[Provided data]:
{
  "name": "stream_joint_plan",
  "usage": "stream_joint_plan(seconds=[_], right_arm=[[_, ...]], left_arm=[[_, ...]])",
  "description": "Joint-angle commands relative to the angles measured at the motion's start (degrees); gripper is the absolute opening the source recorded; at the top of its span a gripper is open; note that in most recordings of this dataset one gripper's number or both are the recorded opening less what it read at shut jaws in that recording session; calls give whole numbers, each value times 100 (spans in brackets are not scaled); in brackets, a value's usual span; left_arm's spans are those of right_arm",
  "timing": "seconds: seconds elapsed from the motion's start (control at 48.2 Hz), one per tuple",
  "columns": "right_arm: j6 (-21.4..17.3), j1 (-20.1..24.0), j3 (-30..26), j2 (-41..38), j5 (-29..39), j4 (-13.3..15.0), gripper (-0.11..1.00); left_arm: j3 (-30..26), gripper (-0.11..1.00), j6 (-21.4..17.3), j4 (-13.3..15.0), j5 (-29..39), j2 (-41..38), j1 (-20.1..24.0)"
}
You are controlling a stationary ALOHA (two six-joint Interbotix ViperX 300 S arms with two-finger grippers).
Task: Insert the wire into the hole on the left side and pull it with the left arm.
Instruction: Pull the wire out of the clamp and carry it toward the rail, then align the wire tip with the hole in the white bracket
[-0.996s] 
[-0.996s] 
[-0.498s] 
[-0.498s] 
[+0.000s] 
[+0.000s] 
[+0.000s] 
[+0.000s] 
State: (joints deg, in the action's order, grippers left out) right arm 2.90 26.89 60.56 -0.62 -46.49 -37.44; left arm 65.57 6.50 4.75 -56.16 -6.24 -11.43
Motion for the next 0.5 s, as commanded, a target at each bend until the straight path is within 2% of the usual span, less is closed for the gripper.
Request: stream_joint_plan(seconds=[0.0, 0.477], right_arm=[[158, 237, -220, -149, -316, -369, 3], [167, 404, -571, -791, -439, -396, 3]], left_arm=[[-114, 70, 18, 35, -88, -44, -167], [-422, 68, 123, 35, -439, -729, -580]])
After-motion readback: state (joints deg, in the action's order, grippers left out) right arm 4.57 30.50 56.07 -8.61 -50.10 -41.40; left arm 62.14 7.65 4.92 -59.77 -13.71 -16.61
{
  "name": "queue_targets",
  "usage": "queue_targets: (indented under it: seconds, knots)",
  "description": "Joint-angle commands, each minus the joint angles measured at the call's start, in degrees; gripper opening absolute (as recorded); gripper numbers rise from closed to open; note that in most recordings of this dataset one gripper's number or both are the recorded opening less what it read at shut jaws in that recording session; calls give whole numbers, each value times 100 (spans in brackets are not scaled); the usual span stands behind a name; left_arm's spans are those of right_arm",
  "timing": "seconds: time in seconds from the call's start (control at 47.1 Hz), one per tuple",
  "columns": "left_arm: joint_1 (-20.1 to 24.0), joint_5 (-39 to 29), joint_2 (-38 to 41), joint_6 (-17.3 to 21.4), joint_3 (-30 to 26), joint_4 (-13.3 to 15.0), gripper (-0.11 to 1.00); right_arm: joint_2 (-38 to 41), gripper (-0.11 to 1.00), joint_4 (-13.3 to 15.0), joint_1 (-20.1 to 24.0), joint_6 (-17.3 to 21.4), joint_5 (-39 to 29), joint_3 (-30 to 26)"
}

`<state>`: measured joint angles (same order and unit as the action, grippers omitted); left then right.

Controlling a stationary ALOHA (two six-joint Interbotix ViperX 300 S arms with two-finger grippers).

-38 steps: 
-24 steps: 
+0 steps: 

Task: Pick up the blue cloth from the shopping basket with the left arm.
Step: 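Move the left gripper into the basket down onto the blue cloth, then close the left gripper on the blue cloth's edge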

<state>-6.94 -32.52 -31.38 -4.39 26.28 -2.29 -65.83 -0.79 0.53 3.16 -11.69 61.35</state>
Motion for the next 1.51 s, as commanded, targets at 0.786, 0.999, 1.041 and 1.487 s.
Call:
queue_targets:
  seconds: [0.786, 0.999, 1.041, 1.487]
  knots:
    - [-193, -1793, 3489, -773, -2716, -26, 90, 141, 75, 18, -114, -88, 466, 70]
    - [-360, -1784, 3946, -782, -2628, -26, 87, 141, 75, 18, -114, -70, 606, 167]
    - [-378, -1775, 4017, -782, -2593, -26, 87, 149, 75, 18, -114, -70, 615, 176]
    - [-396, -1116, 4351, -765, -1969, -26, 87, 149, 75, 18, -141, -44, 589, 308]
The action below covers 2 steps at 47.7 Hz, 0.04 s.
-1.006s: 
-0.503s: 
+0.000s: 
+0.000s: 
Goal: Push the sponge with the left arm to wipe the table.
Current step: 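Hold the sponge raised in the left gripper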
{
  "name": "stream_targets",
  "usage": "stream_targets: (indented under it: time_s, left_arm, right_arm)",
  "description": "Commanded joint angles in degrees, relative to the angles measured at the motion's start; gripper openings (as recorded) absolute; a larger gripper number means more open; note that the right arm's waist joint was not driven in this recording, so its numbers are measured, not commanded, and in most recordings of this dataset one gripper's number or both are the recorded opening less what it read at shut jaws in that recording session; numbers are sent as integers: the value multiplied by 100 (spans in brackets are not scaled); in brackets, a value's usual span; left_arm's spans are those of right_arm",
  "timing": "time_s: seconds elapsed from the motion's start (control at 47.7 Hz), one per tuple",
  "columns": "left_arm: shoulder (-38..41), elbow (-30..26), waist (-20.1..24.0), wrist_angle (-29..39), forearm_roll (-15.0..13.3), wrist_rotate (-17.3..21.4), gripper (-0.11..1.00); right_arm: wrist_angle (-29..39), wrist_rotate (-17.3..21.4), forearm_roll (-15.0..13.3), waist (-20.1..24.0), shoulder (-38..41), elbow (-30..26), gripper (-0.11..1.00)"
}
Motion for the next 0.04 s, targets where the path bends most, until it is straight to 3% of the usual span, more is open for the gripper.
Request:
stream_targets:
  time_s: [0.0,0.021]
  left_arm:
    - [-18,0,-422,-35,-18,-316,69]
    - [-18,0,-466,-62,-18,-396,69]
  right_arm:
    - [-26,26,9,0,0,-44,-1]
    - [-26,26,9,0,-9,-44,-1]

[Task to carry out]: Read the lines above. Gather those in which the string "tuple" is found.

[Task response]:
  "timing": "seconds: seconds elapsed from the motion's start (control at 48.2 Hz), one per tuple",
  "timing": "seconds: time in seconds from the call's start (control at 47.1 Hz), one per tuple",
  "timing": "time_s: seconds elapsed from the motion's start (control at 47.7 Hz), one per tuple",

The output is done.